**Assignment:** Your task is to copy the listing exactly, with the pictures left out.

========================================================================

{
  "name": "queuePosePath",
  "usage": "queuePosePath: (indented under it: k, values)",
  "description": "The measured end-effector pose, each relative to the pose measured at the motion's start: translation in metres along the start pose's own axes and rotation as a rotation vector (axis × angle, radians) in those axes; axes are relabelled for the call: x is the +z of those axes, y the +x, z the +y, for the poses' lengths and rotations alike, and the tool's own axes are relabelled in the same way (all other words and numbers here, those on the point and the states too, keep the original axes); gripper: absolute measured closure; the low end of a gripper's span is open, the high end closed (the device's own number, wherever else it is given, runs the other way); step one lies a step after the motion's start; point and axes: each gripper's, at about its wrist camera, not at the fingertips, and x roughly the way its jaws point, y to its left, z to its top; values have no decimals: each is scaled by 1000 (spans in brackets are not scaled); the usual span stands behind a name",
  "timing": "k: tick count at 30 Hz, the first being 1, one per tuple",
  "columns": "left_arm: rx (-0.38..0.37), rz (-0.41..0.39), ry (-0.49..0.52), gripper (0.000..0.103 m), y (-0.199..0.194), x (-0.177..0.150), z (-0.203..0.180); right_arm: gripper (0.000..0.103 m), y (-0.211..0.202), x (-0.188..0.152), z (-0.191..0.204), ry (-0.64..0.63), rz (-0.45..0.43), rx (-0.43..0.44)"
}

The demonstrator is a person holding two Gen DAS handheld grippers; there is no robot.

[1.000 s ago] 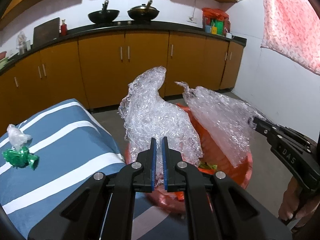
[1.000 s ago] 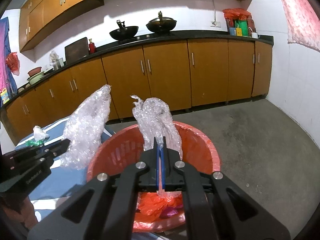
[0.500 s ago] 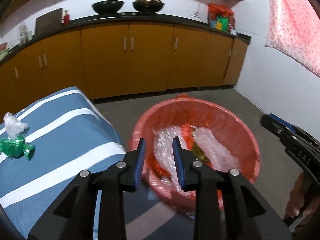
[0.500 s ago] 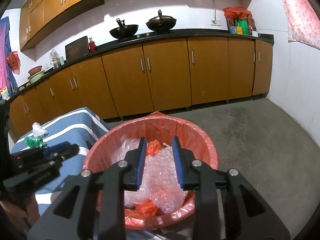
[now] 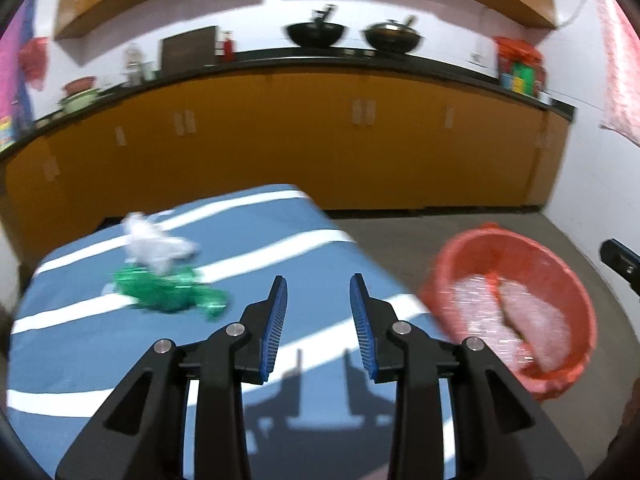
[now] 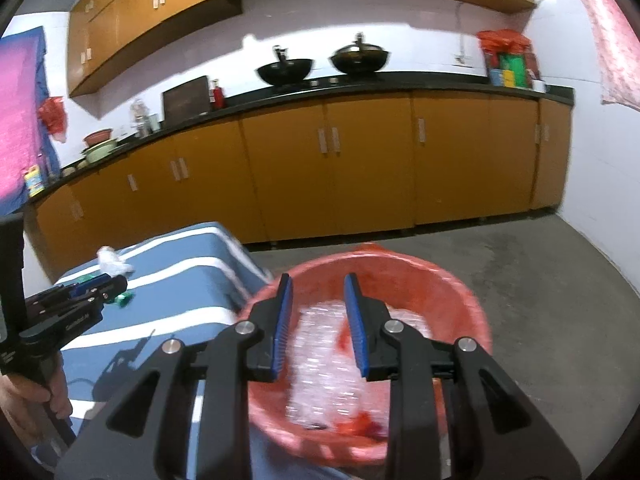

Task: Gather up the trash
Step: 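Move both open tools back over the table toward the white and green bags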

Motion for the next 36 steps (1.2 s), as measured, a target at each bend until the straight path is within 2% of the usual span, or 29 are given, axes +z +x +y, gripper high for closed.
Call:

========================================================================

**Exercise response:**
{
  "name": "queuePosePath",
  "usage": "queuePosePath: (indented under it: k, values)",
  "description": "The measured end-effector pose, each relative to the pose measured at the motion's start: translation in metres along the start pose's own axes and rotation as a rotation vector (axis × angle, radians) in those axes; axes are relabelled for the call: x is the +z of those axes, y the +x, z the +y, for the poses' lengths and rotations alike, and the tool's own axes are relabelled in the same way (all other words and numbers here, those on the point and the states too, keep the original axes); gripper: absolute measured closure; the low end of a gripper's span is open, the high end closed (the device's own number, wherever else it is given, runs the other way); step one lies a step after the motion's start; point and axes: each gripper's, at about its wrist camera, not at the fingertips, and x roughly the way its jaws point, y to its left, z to its top; values have no decimals: each is scaled by 1000 (spans in brackets are not scaled); the usual span stands behind a name",
  "timing": "k: tick count at 30 Hz, the first being 1, one per tuple",
  "columns": "left_arm: rx (-0.38..0.37), rz (-0.41..0.39), ry (-0.49..0.52), gripper (0.000..0.103 m), y (-0.199..0.194), x (-0.177..0.150), z (-0.203..0.180); right_arm: gripper (0.000..0.103 m), y (-0.211..0.202), x (-0.188..0.152), z (-0.191..0.204), ry (-0.64..0.63), rz (-0.45..0.43), rx (-0.43..0.44)"
}

The demonstrator is a person holding two Gen DAS handheld grippers; there is no robot.

[1.000 s ago] 
[1.000 s ago] 
[0.500 s ago] 
[0.500 s ago] 
[now] 
[now] 

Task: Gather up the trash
Step: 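Move both open tools back over the table toward the white and green bags
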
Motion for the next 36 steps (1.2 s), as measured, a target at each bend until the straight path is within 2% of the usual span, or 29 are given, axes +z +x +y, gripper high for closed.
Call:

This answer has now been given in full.